━━ Supplied material ━━

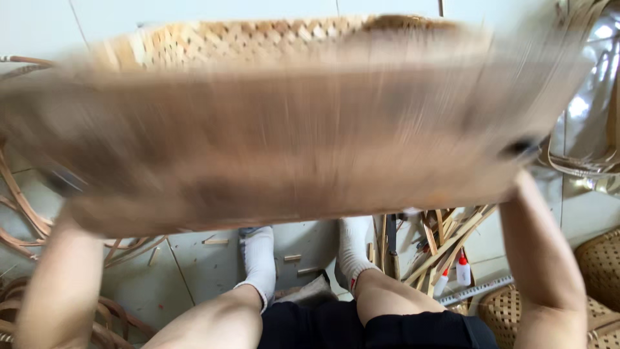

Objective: The person is weaving a rectangular basket using thin wooden strips. They insert and secure the strips into a wooden mold, using a hammer to tap them into place and adjusting the frame as needed.

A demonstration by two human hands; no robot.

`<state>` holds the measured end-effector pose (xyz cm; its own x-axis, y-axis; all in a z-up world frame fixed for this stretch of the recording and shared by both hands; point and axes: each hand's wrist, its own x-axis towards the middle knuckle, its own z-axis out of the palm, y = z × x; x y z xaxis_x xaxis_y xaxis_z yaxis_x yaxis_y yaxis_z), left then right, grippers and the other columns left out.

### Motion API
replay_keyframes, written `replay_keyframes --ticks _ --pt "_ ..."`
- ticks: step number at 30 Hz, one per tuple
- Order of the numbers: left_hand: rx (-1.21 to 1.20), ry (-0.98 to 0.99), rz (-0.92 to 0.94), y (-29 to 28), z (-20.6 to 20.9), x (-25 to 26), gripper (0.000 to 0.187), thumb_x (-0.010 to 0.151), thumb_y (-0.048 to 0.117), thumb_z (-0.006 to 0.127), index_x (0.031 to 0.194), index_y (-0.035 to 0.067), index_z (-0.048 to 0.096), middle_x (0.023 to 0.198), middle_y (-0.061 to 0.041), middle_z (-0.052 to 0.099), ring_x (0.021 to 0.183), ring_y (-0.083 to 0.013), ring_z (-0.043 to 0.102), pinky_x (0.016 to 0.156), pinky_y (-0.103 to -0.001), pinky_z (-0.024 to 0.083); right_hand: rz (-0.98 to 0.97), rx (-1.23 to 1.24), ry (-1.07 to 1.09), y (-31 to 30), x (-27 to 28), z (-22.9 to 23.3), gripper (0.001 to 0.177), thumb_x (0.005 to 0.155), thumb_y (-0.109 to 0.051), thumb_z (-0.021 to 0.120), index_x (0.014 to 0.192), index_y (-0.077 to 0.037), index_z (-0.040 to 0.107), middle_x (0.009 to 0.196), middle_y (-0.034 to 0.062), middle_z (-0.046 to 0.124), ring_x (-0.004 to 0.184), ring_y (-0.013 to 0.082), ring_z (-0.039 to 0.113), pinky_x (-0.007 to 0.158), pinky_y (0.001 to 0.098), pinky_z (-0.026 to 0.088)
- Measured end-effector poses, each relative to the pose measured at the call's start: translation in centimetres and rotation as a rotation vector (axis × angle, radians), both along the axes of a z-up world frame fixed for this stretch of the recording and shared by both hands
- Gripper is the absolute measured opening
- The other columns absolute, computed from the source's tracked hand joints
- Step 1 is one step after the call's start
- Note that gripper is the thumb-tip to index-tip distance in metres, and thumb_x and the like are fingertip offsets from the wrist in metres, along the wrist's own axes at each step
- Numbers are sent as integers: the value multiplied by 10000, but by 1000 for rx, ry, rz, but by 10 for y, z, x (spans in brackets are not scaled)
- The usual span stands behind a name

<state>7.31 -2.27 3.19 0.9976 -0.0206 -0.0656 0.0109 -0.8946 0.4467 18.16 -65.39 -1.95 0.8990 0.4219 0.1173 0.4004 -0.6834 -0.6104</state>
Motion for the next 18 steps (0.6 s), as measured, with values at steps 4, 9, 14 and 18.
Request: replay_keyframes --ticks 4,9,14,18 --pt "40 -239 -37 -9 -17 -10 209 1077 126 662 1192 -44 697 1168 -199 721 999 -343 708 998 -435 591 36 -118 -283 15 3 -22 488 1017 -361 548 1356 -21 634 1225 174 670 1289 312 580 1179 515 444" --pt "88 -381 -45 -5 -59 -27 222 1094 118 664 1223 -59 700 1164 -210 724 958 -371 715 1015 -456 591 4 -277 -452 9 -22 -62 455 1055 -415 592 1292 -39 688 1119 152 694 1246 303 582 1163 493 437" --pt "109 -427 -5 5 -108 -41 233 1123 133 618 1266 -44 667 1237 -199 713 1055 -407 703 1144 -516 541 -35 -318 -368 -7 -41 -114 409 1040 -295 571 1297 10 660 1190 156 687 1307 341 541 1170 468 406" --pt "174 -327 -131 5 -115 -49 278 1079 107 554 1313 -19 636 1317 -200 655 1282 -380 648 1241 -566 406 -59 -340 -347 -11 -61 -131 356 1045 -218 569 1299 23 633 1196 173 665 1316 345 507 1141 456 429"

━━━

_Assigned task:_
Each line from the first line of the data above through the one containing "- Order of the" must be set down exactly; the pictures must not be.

_Solved problem:_
Objective: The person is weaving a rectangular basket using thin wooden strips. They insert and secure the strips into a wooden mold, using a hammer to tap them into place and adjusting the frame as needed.

A demonstration by two human hands; no robot.

`<state>` holds the measured end-effector pose (xyz cm; its own x-axis, y-axis; all in a z-up world frame fixed for this stretch of the recording and shared by both hands; point and axes: each hand's wrist, its own x-axis towards the middle knuckle, its own z-axis out of the palm, y = z × x; x y z xaxis_x xaxis_y xaxis_z yaxis_x yaxis_y yaxis_z), left then right, grippers and the other columns left out.

### Motion API
replay_keyframes, written `replay_keyframes --ticks _ --pt "_ ..."`
- ticks: step number at 30 Hz, one per tuple
- Order of the numbers: left_hand: rx (-1.21 to 1.20), ry (-0.98 to 0.99), rz (-0.92 to 0.94), y (-29 to 28), z (-20.6 to 20.9), x (-25 to 26), gripper (0.000 to 0.187), thumb_x (-0.010 to 0.151), thumb_y (-0.048 to 0.117), thumb_z (-0.006 to 0.127), index_x (0.031 to 0.194), index_y (-0.035 to 0.067), index_z (-0.048 to 0.096), middle_x (0.023 to 0.198), middle_y (-0.061 to 0.041), middle_z (-0.052 to 0.099), ring_x (0.021 to 0.183), ring_y (-0.083 to 0.013), ring_z (-0.043 to 0.102), pinky_x (0.016 to 0.156), pinky_y (-0.103 to -0.001), pinky_z (-0.024 to 0.083); right_hand: rz (-0.98 to 0.97), rx (-1.23 to 1.24), ry (-1.07 to 1.09), y (-31 to 30), x (-27 to 28), z (-22.9 to 23.3), gripper (0.001 to 0.177), thumb_x (0.005 to 0.155), thumb_y (-0.109 to 0.051), thumb_z (-0.021 to 0.120), index_x (0.014 to 0.192), index_y (-0.077 to 0.037), index_z (-0.040 to 0.107), middle_x (0.009 to 0.196), middle_y (-0.034 to 0.062), middle_z (-0.046 to 0.124), ring_x (-0.004 to 0.184), ring_y (-0.013 to 0.082), ring_z (-0.039 to 0.113), pinky_x (-0.007 to 0.158), pinky_y (0.001 to 0.098), pinky_z (-0.026 to 0.088)

The exercise ends with this answer.